Psalm 37 tackles a historically thorny question, “Why do the evil prosper and the good perish?”  The psalm addresses those who struggle with this question and who long for justice.  Throughout the centuries theologians have sought to answer this question and its cousin, “How can God be good when there is evil in the world?”  Both questions are attempting to hold together justice, morality, power, and divinity.

Some say the answer lives in free will.  God gives us free will in order that we might know the full depth of love.  However, that free will opens the door for mistakes, maliciousness, and misanthropes.

Others say that the answer lives in the bigger picture.  Our view is finite and limited.  Our judgments of what is good and what is bad are incomplete.  Only God sees the bigger picture and in this perspective even those things that we see as evil eventually work out for the greater glory of God.

Still others say that God enters into this struggle alongside of us.  God suffers with us and experiences the same injustices we face.  God has ultimately done this through Christ and the cross is God’s response.

In Psalm 37 the response to these theological conundrums is simple, trust God.

Trust in the Lord and do good… Be still before the Lord and wait patiently for God…The salvation of the righteous comes from the Lord; God is their stronghold in time of trouble. The Lord delivers them from the wicked because they take refuge in God.

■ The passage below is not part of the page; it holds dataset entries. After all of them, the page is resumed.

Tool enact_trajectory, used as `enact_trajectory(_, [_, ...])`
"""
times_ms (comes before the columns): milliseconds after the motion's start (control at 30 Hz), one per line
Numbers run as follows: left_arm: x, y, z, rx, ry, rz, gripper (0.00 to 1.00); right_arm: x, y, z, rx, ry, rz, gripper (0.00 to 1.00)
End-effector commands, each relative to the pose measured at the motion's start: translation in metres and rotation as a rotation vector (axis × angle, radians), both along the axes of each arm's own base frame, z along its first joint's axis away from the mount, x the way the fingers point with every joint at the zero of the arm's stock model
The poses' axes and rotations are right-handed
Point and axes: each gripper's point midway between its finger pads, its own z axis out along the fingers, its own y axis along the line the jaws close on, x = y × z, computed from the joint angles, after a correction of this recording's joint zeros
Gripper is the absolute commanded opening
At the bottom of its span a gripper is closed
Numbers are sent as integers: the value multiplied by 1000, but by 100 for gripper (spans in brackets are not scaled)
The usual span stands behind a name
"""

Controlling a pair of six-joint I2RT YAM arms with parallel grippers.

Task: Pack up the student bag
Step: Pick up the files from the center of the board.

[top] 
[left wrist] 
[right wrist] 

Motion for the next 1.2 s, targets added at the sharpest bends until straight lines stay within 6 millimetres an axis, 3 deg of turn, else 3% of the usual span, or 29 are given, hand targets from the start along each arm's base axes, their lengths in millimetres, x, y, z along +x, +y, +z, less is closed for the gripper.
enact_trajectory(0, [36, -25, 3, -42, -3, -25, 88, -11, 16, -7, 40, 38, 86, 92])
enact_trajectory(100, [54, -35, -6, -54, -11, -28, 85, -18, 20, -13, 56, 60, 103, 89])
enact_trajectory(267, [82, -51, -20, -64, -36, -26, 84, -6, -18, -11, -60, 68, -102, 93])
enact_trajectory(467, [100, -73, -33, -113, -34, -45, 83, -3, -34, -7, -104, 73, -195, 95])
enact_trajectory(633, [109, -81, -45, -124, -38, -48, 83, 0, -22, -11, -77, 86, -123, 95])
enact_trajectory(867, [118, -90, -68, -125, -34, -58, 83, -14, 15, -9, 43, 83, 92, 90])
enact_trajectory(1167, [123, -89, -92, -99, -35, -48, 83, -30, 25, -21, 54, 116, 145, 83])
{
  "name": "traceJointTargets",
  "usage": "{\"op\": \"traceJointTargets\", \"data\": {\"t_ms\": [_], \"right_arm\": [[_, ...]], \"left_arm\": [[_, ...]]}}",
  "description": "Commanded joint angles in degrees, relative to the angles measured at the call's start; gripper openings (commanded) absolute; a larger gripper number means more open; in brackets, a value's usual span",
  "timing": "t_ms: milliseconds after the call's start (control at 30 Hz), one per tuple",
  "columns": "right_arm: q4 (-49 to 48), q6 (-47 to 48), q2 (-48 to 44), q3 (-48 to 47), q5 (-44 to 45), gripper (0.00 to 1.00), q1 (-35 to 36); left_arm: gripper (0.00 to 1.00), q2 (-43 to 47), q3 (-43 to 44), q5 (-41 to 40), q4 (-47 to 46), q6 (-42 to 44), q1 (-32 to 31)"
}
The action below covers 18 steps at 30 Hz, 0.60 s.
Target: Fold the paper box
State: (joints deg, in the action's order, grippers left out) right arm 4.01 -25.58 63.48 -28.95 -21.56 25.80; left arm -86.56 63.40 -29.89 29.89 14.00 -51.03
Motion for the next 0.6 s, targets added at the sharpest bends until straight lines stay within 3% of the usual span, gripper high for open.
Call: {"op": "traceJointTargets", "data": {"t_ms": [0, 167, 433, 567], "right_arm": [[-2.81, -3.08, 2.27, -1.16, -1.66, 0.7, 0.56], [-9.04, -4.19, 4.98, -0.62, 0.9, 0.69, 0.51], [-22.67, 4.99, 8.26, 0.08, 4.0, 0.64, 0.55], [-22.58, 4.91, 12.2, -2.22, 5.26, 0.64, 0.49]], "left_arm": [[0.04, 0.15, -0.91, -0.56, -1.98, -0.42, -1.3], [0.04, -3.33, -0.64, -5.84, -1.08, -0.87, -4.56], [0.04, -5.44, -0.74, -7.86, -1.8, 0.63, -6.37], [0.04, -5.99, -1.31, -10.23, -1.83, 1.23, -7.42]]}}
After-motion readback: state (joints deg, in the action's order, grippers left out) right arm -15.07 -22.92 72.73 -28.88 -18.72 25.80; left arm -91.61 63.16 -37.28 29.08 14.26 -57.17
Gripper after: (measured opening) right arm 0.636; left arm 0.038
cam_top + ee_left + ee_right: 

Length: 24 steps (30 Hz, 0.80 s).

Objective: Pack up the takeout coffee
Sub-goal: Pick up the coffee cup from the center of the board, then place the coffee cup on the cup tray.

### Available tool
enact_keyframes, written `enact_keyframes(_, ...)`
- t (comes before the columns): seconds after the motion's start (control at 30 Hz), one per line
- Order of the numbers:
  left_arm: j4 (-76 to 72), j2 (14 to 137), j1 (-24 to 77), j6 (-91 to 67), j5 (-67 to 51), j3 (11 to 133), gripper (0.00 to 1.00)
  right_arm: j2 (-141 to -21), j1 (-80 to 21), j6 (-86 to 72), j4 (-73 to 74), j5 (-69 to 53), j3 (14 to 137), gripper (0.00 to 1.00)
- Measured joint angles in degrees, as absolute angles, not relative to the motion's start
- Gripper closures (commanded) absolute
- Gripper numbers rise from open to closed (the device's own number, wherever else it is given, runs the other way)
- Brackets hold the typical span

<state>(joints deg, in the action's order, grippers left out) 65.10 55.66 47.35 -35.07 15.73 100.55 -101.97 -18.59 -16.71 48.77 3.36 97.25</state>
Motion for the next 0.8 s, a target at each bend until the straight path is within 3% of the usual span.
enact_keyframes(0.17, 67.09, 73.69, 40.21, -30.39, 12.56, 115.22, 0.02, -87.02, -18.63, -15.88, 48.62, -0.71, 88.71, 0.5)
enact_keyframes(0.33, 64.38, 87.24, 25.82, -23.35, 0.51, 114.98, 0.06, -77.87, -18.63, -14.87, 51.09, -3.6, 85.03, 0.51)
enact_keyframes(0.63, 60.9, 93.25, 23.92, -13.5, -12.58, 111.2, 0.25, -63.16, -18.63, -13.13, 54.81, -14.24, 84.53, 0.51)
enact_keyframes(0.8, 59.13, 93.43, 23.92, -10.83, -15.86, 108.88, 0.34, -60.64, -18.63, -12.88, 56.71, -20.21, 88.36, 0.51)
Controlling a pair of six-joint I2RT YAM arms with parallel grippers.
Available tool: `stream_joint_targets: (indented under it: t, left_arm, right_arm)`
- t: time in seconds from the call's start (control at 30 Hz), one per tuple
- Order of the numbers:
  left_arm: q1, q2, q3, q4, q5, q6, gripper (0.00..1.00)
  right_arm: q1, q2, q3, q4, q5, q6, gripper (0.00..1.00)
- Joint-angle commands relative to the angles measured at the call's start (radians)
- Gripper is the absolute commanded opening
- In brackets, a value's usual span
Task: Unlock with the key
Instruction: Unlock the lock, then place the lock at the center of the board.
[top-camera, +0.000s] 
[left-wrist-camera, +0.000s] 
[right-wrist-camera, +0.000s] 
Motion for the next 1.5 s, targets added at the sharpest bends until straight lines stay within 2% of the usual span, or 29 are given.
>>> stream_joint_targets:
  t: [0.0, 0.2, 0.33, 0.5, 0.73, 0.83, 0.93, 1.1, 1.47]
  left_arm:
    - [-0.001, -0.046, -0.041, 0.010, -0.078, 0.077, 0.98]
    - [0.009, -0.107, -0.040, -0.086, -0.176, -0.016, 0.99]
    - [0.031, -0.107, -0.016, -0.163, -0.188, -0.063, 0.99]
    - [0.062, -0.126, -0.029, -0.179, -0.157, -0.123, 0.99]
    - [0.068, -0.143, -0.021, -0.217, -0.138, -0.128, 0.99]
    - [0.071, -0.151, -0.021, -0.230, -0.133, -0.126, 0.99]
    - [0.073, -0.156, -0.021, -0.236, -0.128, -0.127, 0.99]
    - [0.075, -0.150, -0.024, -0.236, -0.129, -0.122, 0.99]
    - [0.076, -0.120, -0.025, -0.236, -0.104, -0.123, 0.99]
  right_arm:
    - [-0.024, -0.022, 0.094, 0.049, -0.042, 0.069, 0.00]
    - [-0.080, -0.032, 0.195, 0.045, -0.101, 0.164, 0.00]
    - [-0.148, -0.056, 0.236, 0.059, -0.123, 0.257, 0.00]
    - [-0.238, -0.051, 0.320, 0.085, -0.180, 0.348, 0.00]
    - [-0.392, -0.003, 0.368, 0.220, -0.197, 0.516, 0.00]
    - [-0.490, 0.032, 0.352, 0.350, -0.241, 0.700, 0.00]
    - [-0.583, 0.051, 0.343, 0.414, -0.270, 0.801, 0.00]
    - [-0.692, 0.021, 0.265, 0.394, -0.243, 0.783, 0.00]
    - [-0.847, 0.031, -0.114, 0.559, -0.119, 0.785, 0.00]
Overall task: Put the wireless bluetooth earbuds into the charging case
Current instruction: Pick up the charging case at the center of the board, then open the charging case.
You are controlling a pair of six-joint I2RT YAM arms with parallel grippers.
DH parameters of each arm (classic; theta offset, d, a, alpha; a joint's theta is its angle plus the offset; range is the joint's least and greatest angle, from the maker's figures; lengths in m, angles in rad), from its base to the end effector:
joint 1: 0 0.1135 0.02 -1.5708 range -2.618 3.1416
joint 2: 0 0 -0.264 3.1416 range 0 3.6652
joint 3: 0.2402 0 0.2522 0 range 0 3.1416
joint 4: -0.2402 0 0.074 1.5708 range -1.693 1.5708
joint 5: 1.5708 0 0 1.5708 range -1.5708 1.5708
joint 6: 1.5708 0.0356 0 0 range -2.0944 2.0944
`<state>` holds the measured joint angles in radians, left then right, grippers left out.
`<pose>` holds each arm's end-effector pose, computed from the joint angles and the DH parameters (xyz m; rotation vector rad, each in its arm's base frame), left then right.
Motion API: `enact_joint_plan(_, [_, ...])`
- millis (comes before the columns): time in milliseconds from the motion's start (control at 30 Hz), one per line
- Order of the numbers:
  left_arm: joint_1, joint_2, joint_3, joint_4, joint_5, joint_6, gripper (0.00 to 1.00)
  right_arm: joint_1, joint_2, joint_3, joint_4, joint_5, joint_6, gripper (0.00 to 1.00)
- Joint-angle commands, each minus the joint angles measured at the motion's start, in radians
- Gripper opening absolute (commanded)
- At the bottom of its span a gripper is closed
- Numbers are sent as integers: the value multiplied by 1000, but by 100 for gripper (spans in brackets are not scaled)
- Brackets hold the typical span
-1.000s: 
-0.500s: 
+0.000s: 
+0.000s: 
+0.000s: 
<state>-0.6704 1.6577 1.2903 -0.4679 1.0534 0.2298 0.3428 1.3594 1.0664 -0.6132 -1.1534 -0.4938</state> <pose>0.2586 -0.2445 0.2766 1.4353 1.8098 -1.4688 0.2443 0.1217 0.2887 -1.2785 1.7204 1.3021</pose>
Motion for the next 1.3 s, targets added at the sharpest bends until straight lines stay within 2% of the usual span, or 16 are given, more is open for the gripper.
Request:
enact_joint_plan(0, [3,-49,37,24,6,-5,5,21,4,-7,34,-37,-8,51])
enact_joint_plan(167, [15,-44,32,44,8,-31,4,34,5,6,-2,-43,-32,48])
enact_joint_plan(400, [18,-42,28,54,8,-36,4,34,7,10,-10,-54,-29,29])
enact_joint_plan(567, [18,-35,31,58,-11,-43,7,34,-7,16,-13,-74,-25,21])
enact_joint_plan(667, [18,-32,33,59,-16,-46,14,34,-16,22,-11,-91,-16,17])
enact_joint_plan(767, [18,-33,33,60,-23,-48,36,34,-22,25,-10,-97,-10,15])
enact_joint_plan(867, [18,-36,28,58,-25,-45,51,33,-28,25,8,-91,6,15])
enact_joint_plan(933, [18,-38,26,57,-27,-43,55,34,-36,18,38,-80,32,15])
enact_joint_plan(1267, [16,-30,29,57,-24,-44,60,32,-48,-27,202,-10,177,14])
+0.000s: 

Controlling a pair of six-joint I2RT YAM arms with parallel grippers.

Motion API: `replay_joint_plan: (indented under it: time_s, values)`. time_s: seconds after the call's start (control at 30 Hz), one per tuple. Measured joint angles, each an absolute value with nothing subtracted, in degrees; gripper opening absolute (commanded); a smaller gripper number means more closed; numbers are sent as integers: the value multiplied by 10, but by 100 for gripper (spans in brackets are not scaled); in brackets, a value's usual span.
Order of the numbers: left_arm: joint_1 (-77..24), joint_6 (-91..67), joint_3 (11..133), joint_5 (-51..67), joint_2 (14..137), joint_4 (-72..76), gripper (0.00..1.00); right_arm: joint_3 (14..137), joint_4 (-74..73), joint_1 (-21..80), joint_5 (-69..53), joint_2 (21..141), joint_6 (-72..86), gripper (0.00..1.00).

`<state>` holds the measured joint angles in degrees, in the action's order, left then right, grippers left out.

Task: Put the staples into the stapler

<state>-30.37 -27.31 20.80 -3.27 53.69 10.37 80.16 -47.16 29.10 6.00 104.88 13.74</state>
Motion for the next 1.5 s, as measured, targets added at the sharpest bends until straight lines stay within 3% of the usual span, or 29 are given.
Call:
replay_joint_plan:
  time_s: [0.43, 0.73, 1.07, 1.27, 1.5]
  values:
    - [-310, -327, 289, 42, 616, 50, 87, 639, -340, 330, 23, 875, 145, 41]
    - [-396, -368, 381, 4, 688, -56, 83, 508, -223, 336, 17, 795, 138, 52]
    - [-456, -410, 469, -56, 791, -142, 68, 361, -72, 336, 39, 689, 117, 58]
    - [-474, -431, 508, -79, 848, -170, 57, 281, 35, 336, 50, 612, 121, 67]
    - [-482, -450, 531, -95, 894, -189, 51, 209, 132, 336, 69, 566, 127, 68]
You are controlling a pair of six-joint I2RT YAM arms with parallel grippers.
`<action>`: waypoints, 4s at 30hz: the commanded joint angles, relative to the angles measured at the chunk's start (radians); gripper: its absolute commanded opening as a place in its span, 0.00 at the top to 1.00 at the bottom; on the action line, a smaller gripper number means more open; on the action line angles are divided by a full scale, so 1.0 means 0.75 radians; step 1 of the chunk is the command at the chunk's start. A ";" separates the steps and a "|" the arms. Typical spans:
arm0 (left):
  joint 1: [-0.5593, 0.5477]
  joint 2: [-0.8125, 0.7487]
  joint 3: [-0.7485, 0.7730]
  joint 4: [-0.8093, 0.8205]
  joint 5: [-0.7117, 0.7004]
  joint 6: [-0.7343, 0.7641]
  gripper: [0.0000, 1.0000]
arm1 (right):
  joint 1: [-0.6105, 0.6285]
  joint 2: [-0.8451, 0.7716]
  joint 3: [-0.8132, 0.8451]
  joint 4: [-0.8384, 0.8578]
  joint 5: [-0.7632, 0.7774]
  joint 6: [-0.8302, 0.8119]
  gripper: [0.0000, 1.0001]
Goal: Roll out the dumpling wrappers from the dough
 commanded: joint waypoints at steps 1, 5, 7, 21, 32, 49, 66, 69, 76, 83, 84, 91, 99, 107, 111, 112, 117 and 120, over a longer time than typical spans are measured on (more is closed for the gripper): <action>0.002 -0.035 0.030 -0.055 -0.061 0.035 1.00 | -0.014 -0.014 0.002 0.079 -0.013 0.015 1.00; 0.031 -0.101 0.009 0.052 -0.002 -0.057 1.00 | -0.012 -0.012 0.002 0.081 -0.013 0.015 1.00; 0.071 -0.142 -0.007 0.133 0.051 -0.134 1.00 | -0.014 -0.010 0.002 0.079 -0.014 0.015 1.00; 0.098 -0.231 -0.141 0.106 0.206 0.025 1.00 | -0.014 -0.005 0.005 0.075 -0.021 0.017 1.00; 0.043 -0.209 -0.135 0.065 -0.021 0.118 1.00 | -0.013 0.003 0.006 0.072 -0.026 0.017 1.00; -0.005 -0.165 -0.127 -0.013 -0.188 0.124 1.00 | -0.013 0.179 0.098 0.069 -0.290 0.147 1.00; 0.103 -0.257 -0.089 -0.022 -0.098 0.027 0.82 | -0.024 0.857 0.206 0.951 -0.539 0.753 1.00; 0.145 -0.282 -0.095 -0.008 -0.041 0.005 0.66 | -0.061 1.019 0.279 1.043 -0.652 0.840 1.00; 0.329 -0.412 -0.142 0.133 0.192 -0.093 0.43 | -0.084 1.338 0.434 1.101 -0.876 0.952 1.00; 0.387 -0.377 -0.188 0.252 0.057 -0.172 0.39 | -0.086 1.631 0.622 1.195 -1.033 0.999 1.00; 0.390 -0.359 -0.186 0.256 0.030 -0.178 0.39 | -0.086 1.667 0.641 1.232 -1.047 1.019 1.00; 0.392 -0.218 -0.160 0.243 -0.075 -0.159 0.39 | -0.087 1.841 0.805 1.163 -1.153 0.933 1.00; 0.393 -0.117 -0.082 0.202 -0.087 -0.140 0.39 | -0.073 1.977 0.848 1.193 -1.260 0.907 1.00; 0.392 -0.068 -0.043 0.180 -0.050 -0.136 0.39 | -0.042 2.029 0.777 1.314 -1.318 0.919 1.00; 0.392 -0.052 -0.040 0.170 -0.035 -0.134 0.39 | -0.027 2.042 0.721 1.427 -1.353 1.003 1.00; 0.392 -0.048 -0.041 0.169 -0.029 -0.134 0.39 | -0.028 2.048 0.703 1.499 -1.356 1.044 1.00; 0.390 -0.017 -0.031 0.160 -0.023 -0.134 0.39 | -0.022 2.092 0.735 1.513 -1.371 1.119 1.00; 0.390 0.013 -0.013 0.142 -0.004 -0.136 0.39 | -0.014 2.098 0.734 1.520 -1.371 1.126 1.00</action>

I realize that for some, the exhortation to “trust God” may not suffice as an intellectual response to the problem of evil.  Yet the invitation to trust in God is the core of our faith.  Trusting in God is what binds together Christians from every tribe and tongue.  Our mutual trust in God brings unites our focus on the one who is love incarnate.  If those who say they follow Christ do not trust Christ then who exactly are they following?  If the church does not trust in God then what makes it different than any other non-profit?  If our trust is never acted upon then does it matter?

The application of trust looks different in different times, places, and relationships.  How we demonstrate our trust in God is not always clear.  Yet we can always begin with a simple prayer, “God, you are worthy of my trust.  Today, I trust in you.”